Since oxidative stress is a significant feature of NAFLD, antioxidant therapy is of great value for NAFLD [
23]. The Mediterranean diet, Silymarin and berberine could play an antioxidant role, thereby protecting liver cells [
72‐
74]. In humans, only a small amount of oral antioxidants are absorbed because they are easily destroyed by acids and enzymes. Consequently, the development of effective methods for efficiently delivering antioxidants is urgently needed. Nano-antioxidants, created as a sponge-like polymer, act as a protective vehicle to prevent antioxidants from being degraded in the human gut and promote improved absorption in the digestive tract. A nano-capsule binds itself to the intestinal wall and releases antioxidants right into the intestinal cells, where they are absorbed directly into the bloodstream. Numerous antioxidant units are connected in a branched pattern to form nano-antioxidants. It could provide numerous possible sites to couple with an active species and have enhanced free radical scavenging potency [
75].
The current study has some strengths, as follows: (1) the present study included a sizable sample size and diverse individuals, making it simple to publicize outside of the study. (2) TyG-BMI is determined using objective clinical and easily accessible lab variables routinely measured during health checkups, without requiring any other tests. (3) The authors explored two cutoff points used to identify or exclude NAFLD and used a wide range of prevalence of NAFLD varying from 5 to 50% to study the changes in positive and negative predictive values. (4) Using our decision curve analysis, TyG-BMI’s clinical effectiveness was demonstrated, and individuals with low-risk NAFLD would not require additional screening (such as ultrasonography). (5) The authors validated the results both internally and externally to make sure they were reliable.

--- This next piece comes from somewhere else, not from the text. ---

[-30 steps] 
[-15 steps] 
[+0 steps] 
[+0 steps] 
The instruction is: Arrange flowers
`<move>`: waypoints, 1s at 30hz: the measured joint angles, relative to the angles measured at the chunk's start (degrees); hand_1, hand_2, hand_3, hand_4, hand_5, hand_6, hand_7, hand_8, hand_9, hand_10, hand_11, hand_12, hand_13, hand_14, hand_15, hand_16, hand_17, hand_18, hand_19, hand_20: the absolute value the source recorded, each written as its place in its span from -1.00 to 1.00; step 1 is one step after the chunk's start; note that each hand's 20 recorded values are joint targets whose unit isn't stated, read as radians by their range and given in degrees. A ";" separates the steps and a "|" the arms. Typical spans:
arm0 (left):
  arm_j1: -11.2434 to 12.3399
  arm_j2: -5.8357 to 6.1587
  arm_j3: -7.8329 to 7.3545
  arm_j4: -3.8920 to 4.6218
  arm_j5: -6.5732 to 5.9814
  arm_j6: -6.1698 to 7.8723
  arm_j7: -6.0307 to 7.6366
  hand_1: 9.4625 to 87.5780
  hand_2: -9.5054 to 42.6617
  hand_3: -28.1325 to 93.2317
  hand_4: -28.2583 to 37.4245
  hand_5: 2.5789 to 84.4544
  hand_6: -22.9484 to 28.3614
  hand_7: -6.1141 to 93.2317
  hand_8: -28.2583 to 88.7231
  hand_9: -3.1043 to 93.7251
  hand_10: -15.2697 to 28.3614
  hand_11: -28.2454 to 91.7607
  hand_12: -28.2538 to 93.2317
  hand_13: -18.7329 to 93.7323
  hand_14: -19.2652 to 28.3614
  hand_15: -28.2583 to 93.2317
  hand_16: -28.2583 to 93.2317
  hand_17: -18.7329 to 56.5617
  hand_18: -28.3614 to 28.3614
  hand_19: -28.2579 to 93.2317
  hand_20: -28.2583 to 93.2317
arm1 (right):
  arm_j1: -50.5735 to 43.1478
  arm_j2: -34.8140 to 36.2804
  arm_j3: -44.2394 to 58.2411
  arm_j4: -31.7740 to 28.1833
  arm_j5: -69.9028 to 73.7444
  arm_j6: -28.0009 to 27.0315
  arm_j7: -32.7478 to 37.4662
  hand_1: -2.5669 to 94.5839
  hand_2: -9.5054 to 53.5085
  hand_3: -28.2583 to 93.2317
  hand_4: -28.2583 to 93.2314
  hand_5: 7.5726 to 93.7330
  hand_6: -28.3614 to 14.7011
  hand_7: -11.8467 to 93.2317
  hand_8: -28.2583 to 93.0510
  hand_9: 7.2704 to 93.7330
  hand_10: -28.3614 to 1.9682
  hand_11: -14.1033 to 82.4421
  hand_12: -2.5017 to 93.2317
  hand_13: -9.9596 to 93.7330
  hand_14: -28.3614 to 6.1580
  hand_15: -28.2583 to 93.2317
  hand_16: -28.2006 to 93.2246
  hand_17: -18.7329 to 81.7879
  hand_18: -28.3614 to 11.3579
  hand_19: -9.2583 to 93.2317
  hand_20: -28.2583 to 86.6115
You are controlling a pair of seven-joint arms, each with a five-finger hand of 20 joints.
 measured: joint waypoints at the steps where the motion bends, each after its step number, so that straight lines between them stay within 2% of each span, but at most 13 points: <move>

Despite TyG-BMI’s good performance, the study still has some potential limitations. First, due to its imperfect sensitivity, ultrasonography is not a gold standard in diagnosing NALFD. The liver biopsy in asymptomatic people was typically not available in this considerable population-based investigation. Besides, patients with BMI on extreme ends of the spectrum may skew the ratio and can lead to decrease sensitivity and predictive value for the NAFLD. In the future, we could design our studies to diagnose NAFLD with more appropriate methods, such as the quantitative US model and transient elastography. We could also compare TyG-BMI against liver biopsy, a definitive test to establish the diagnosis of NAFLD. Second, the authors did not receive information about the severity of hepatic steatosis, so we could not evaluate the ability of TyG-BMI to quantify hepatic steatosis. Third, in this study, the development and validation of the diagnostic value of TyG-BMI for NAFLD were conducted in Asians. The diagnostic effect of NAFLD in non-Asian populations may be limited. However, some other western-derived indices for diagnosing NAFLD, such as FLI, Framingham steatosis index (FSI), and LAP, have been validated in Asians. And they were valuable indices for identifying the presence of NAFLD [
76‐
79]. So, we tend to believe that the TyG-BMI index could help predict NAFLD in populations other than Asians. Fourth, this was a cross-sectional study, and we could not explore the predictive value of TygBMI for the occurrence of NAFLD in the future.